- _Assignment_
Return only the final portion of the entries: the line with "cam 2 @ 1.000" and every line after it, each one exact.

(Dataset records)

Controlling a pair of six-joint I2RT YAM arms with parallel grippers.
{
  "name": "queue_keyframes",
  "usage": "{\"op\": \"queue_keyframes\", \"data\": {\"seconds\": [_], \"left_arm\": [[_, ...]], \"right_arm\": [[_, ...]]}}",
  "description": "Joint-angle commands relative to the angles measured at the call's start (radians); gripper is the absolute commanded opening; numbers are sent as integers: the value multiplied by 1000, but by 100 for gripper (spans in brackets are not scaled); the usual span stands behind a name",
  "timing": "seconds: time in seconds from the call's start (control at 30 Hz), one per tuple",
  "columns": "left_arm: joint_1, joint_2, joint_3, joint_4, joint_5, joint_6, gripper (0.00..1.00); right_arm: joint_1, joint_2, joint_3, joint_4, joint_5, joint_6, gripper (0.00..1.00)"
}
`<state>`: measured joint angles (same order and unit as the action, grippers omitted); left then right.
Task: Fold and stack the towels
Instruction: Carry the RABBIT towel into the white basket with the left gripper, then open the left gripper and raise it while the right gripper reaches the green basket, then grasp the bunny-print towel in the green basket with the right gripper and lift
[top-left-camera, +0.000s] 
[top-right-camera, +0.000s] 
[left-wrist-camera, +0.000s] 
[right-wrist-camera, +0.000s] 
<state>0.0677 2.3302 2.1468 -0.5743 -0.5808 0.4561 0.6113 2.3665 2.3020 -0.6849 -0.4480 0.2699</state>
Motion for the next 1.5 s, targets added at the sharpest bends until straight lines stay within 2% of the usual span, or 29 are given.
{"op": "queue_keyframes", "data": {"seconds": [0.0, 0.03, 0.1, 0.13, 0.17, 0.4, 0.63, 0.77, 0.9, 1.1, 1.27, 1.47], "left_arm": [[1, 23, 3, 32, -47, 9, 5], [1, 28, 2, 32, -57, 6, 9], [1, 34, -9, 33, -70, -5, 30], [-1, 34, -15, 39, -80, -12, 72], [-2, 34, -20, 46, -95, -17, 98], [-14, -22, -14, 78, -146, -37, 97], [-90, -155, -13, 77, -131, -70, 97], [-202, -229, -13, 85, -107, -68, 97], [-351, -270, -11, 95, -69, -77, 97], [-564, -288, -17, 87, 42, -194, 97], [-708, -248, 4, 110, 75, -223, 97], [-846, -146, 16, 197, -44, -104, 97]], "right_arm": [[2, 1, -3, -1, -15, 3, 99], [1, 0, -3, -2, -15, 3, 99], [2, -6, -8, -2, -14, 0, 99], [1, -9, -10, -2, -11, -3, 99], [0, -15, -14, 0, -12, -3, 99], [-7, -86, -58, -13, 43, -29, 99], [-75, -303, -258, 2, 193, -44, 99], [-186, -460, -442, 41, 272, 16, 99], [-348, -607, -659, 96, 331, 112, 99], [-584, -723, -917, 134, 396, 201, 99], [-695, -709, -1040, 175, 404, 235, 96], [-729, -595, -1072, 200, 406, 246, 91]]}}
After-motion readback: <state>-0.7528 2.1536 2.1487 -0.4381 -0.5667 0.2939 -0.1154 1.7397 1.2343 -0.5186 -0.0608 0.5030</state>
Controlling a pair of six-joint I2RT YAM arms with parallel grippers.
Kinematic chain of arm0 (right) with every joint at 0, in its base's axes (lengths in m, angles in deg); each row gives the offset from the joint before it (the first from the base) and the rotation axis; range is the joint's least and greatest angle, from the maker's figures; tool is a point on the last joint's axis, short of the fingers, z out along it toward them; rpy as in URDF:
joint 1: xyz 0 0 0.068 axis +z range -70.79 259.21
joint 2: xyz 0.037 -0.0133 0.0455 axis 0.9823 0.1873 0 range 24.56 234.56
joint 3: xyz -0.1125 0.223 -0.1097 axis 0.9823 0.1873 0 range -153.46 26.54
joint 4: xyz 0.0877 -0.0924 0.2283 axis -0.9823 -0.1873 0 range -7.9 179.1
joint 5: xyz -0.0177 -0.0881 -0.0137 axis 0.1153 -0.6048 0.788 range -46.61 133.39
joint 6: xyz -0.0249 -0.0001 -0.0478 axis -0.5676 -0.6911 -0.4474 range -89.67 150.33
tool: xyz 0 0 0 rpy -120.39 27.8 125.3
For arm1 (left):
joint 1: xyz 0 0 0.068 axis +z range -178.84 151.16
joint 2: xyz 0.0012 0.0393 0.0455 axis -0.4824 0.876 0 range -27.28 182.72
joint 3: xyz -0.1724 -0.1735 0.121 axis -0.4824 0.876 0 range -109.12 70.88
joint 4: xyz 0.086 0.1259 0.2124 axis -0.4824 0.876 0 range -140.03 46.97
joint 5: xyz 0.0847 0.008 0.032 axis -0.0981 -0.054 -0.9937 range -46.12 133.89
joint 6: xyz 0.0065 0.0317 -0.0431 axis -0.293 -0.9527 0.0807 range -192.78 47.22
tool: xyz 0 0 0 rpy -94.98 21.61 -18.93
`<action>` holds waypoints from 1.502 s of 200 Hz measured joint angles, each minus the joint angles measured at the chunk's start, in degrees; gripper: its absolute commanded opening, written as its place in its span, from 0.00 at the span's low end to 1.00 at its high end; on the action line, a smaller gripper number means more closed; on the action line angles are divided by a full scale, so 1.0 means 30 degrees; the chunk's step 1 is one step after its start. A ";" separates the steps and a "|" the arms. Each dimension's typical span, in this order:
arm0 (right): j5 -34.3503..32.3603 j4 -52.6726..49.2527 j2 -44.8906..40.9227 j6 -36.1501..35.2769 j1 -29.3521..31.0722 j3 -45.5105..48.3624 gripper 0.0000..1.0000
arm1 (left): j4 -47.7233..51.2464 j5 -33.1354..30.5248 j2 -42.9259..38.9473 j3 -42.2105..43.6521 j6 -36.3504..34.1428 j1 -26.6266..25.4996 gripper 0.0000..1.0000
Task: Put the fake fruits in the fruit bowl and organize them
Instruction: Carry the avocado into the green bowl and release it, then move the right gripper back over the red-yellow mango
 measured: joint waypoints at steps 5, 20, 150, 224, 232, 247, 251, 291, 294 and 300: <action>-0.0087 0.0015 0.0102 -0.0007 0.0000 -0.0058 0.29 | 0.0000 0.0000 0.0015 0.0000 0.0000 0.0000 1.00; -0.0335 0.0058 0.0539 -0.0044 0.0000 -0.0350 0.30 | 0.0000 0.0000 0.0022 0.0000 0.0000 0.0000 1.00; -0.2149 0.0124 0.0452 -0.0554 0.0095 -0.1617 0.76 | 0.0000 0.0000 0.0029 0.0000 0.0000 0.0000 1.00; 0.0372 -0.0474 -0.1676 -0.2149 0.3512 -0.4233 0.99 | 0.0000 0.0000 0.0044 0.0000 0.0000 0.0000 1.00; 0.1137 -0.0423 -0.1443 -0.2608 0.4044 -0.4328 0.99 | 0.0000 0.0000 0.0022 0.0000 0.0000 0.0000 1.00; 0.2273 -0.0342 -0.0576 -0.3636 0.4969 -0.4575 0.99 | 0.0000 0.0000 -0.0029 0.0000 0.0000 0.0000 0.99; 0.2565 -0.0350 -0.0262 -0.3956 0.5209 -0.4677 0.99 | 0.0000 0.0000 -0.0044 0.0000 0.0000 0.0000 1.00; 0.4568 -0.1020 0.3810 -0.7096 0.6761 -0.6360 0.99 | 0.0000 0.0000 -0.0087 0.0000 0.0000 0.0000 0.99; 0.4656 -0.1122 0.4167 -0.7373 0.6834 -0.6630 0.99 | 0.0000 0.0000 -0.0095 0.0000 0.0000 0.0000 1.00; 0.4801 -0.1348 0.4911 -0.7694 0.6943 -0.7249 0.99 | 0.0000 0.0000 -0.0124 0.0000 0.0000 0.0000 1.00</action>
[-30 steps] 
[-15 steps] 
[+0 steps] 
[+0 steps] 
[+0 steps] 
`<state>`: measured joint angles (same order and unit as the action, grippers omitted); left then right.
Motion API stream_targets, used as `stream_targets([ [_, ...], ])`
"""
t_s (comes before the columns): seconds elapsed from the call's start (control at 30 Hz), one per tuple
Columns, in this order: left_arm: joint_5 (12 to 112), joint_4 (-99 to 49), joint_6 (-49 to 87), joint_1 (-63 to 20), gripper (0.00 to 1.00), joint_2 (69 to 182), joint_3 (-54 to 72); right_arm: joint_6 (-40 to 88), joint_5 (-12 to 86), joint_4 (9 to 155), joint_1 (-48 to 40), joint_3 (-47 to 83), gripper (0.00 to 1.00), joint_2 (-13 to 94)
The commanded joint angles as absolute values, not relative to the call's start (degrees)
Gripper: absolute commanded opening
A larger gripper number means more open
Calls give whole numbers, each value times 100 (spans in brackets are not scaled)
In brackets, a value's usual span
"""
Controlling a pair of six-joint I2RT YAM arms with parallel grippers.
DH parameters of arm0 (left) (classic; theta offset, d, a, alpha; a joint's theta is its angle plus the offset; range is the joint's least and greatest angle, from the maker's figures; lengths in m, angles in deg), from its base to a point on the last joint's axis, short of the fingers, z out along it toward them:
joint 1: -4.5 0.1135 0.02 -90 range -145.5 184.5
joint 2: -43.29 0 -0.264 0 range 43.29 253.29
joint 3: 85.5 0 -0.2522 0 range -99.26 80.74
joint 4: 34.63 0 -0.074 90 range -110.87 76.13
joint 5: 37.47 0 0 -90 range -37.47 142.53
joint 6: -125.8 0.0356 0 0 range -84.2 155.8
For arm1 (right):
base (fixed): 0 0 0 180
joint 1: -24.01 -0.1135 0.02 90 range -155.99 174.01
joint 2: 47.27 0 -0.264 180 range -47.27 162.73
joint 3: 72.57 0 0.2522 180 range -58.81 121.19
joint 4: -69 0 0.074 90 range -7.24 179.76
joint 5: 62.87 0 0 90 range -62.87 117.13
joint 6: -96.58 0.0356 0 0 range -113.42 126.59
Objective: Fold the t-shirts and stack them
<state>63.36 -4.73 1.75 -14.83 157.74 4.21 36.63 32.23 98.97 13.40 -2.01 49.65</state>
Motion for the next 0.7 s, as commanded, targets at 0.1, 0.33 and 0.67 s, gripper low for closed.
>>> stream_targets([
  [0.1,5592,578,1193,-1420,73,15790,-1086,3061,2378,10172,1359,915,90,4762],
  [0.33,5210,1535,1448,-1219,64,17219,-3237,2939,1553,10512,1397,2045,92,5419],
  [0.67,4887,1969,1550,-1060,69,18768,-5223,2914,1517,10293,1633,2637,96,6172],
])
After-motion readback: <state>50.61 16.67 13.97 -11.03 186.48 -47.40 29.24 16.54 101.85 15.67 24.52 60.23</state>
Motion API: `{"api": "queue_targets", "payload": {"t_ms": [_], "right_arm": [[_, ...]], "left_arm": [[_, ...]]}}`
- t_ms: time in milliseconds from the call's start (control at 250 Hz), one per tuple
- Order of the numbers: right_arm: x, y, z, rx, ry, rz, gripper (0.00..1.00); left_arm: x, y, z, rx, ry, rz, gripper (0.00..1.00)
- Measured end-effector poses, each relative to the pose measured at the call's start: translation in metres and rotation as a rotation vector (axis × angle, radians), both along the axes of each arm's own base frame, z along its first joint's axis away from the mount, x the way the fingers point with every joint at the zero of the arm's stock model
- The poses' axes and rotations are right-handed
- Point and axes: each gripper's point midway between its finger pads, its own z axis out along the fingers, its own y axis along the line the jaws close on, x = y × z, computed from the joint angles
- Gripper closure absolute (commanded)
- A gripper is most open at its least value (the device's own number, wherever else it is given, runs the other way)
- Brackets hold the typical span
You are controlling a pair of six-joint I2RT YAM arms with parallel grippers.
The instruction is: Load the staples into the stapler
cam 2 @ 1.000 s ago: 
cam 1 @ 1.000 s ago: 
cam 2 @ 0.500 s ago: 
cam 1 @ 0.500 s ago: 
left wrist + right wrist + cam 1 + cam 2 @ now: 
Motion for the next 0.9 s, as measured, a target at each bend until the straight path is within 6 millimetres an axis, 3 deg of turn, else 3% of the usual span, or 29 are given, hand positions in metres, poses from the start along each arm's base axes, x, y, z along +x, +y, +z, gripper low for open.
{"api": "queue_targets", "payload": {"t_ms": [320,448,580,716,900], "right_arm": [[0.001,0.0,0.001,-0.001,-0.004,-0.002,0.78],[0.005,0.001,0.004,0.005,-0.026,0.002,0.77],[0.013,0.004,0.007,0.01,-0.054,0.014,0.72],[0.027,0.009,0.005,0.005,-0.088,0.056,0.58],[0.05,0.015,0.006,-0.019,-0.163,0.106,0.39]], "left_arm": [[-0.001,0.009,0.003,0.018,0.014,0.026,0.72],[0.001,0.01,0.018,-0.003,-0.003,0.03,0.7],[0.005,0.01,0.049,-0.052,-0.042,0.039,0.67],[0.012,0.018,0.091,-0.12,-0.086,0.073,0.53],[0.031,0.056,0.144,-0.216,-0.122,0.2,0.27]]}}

- _Task result_
cam 2 @ 1.000 s ago: 
cam 1 @ 1.000 s ago: 
cam 2 @ 0.500 s ago: 
cam 1 @ 0.500 s ago: 
left wrist + right wrist + cam 1 + cam 2 @ now: 
Motion for the next 0.9 s, as measured, a target at each bend until the straight path is within 6 millimetres an axis, 3 deg of turn, else 3% of the usual span, or 29 are given, hand positions in metres, poses from the start along each arm's base axes, x, y, z along +x, +y, +z, gripper low for open.
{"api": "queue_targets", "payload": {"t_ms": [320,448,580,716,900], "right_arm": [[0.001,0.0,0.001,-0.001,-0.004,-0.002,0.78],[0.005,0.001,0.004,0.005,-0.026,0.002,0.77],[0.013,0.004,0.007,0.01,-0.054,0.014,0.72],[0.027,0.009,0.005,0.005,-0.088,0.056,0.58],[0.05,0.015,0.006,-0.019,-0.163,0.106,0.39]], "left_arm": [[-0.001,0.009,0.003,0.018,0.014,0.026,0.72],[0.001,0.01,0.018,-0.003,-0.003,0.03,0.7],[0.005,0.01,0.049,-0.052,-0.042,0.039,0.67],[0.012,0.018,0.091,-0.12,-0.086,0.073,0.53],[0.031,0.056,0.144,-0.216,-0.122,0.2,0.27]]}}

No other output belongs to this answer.